* TASK GOAL: Line by line, the data below should be set down unchanged, with images excluded.

* DATA PROVIDED:
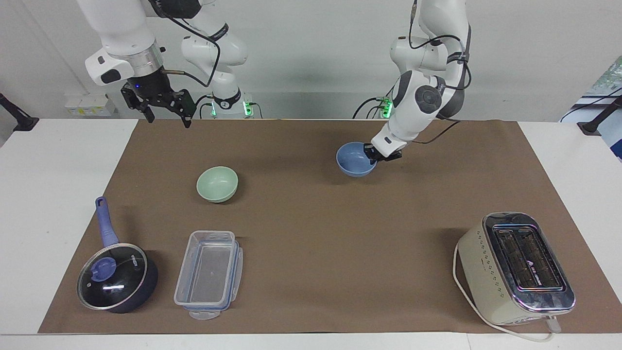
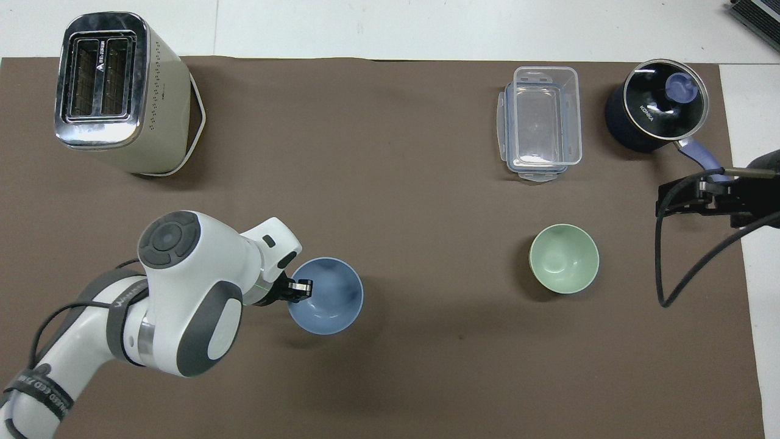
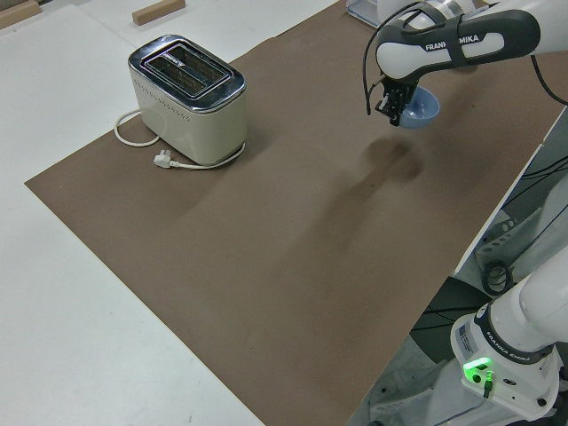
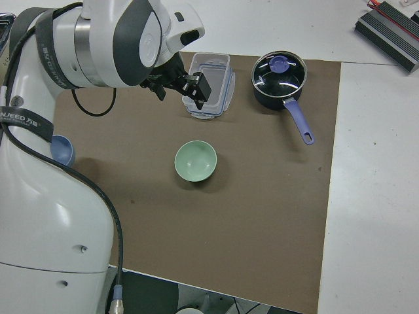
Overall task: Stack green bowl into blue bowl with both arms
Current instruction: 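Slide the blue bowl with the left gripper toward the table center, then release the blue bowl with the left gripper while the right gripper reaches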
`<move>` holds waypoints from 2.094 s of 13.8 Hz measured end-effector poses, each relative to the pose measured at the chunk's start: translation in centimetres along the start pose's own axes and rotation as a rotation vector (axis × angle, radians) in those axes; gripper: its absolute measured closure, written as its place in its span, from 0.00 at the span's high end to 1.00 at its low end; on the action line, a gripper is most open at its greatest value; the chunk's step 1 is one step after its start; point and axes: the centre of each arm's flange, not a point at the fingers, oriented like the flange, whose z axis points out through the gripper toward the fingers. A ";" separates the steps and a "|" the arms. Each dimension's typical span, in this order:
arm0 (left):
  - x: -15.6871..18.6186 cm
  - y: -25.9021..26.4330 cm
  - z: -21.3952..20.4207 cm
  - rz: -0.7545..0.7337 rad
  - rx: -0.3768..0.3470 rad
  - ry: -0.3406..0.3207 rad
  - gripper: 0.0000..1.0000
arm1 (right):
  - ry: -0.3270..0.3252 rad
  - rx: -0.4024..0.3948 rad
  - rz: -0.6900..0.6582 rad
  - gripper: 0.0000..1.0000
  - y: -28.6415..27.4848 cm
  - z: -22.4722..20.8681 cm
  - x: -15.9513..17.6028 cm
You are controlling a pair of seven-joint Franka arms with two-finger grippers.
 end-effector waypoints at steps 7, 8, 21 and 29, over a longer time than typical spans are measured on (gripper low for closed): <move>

* THE COMPLETED TASK:
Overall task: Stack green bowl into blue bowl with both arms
Current instruction: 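Slide the blue bowl with the left gripper toward the table center, then release the blue bowl with the left gripper while the right gripper reaches
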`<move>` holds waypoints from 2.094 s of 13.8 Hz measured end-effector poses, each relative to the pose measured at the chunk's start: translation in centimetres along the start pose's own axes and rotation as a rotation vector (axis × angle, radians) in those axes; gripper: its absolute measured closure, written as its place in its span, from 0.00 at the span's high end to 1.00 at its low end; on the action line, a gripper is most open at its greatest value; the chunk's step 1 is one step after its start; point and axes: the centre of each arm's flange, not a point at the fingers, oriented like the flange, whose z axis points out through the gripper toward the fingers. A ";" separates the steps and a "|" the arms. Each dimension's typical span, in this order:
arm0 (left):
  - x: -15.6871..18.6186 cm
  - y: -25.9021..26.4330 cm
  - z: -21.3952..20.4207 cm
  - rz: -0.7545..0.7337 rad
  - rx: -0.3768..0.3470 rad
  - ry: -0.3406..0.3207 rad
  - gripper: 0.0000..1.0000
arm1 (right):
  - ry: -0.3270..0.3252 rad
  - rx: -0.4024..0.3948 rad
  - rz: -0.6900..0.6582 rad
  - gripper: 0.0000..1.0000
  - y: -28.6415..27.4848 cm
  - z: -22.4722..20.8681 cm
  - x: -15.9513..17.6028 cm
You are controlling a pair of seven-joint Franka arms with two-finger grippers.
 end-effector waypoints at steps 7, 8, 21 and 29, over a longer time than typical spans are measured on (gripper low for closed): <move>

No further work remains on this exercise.